Thursday, August 11, 2011

Backstory - Part 3

In the last seven years (since my daughter was born), my weight has mostly been creeping up.  I've had some brief losses, but I was way too content to sit and watch tv, eat whatever struck me as sounding good and just ignore the ever increasing numbers on the scale.  I'd freak out a little every time my weight hit a new decade and work for a week or two to try to get it back down, but then give up when life got in the way.  I'd bounce around those ten pounds for a while and then freak out again when I crossed another threshold.  But 2011 was different.  After a long New Year's Eve night of drinking and eating and having a great time with friends (plus 3 months of unemployment and stress trying to start a new business), I woke up 1/1/11 at 213 lbs.  A new record high.  Over 20 lbs what my 6'3" husband weighed.  And the first words out of my mouth for the new year were "Holy Shit!"

But this time I wasn't going to give up so soon.  I dug in and went on a soda hiatus for two months, ate out very little and really tried to reign in my poor eating habits.  Being mid-winter, I didn't have a major plan for working out.  I did manage a few workouts with a couple friends.  We did a Just Dance video game and a pilates dvd that kicked my butt.  But I felt my body remembering some of that coordination I had when I was a dancer.  I really enjoyed it.  I dropped the first seven pounds in a couple weeks, but then it came off super slow. 

My sister told me she was doing the Pewaukee, WI triathlon with her husband and his family.  I don't really remember if she hinted, suggested or if it just struck me - but my new goal was to join her and do it as well.  I even signed my kids up for the kids' race the day before.  I paid the money and had a goal to shoot for.  Except that it was still winter and I just wasn't motivated to go out in the cold and work on it.  So April came and the weather warmed up and we were spending more time with the kids outdoors and my husband turns to me one night and says "You'd better call your sister and tell her there is no way you are doing the triathlon as you haven't trained and you will drown, or not be able to ride home in the car the next day being so sore of behind or you will just keel over from the exertion."
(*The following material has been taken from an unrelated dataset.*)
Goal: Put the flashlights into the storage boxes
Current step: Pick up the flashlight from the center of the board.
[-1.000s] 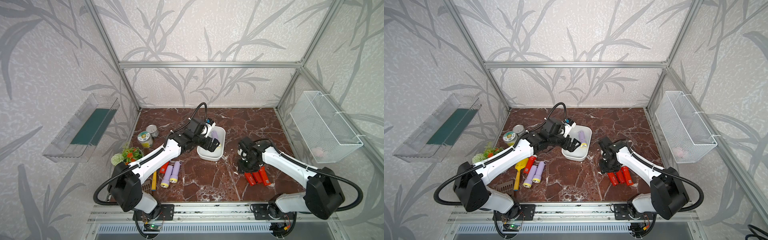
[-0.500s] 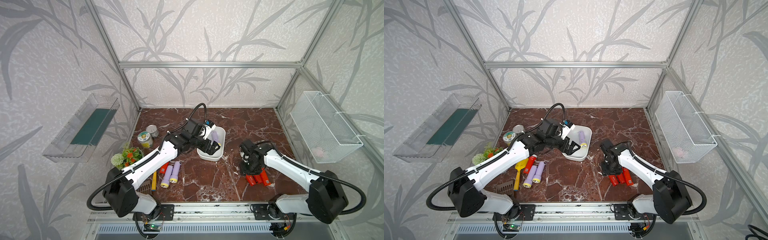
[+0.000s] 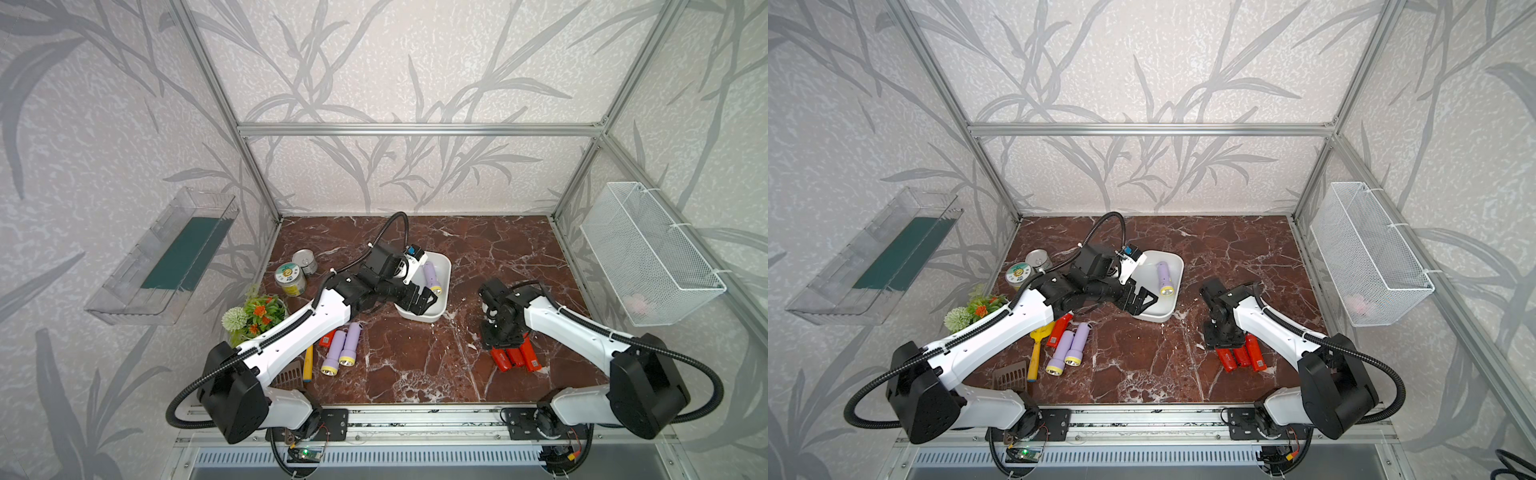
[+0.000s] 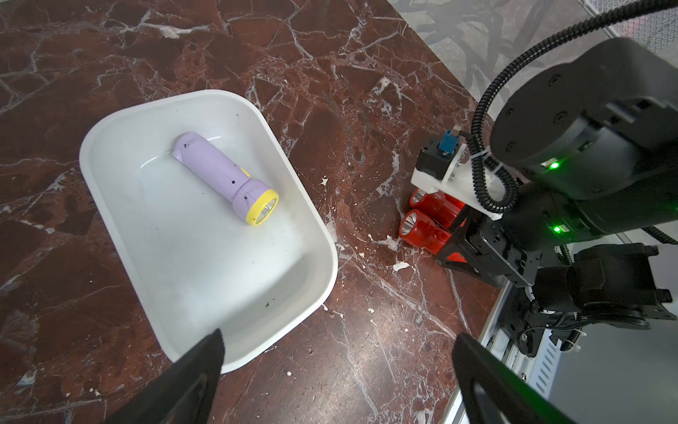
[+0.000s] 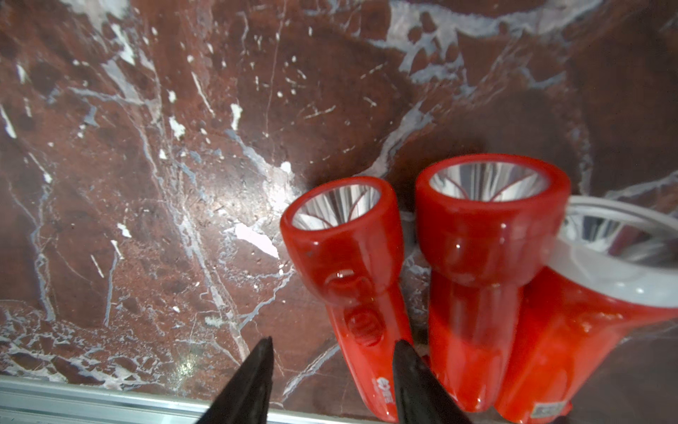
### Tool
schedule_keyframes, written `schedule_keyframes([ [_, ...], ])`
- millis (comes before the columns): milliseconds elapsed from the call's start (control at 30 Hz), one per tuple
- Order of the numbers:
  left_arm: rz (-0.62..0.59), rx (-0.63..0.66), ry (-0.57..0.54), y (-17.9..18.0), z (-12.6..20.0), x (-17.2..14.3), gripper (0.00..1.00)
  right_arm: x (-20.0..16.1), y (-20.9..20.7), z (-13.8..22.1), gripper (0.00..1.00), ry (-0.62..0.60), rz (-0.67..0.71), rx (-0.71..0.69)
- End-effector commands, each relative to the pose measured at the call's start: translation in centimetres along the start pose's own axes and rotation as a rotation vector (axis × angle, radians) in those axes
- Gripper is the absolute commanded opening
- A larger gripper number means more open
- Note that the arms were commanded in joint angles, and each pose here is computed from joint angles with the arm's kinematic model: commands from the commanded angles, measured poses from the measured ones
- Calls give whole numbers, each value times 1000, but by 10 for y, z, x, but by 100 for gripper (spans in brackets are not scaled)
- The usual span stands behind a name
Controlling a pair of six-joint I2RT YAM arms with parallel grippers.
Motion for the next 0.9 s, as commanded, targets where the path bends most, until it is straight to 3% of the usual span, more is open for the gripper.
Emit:
schedule_keyframes([
  [0,-2,18,-19,-1,7,0,99,1,-6,-8,54,4,-14,-26],
  [433,9,45,-16,0,14,-3,99,-6,-5,-24,53,45,-31,-10],
  [867,3,74,3,3,20,-7,99,-2,-2,-36,41,70,-41,-22],
])
Point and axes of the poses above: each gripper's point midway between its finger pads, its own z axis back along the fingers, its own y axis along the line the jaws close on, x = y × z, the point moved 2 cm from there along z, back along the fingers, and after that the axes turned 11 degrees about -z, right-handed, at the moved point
Did I mention I tend to be one of those types that likes to prove someone wrong?  My first triathlon became all about proving to my husband (and myself) that I could do this.  The next night, I went out on a 5 mile bike ride.  I had to walk my bike up a hill, but I completed it and felt good about this start of my training.  I found an indoor pool that I could buy a punch pass for and managed to swim the total distance (450 yards - though I stopped every 25 to rest).  I went out and picked up a couple books on training the next day.  Eric Harr's book was the easiest to read and follow the plan.  It really focused on just finishing my first race and that was good for me.  I did the 8 week program over 10 weeks (repeating the first two acclimation weeks).  The plan was for folks listed as "Just a slice above a couch potato".  That was me!

But I trained from April through early July and then "tapered" by basically doing very little the last week (one OWS in my sis's lake on Fri, easy/flat/short bike ride with sis on a trail near her house she wanted to show me on Sat) and on Sunday morning, about 7:15 AM (wave #22) I was in the water doing my first tri (See race report).  I finished.  I was so proud of that and I think my husband and kids were too.  Then I got home, rested for a week, did a 15 mile bike ride at 2 AM the next weekend (see Tour of JC post), rested for a week and did another tri (See SMSG post).  Crazy!  I joined a multisport club and started thinking about what was next.  I think the idea of having a race out there you are working towards appeals to my Type A, goal setting personality.  I've become addicted to reading tri blogs and look forward to the day where I can be someone that other athletes turn to for motivation, inspiration and advice.  Someday! 

Oh, and having spent a lot of time in this backstory talking about my weight, I was pretty frustrated that my weight really didn't come down much while training for Pewaukee.  I was down maybe 10 lbs or so.  But I continue to work on finding healthier ways to eat (still haven't kicked all bad habits).  And I am trying to get at least one workout of each sport in every week (though I am still a "walker" and not even really a "jogger" - probably the next thing to really work on).  I recently crossed back into the 180's and am slowly working my way down.  At least triathlon gives me a more focused exercise routine.

End of Backstory.

1 comment:

  1. Oddly enough, many people do not particularly lose weight doing triathlon training. In fact, some gain it. What will change as you train will be your shape. I wish now I had measured various parts of myself when I was 60 pounds heavier than I am now, but clothes will tell the tale. Pants I once couldn't get into were so baggy my wife wouldn't let me wear them anymore. The feel of your clothes is a better indicator than a number on the scale. I was willing to eat more than strictly required calories in order to be sure I was on top of nutrients. As you train, your body will need all those nutrients in ways they haven't since you were a teenager. Give it what it needs.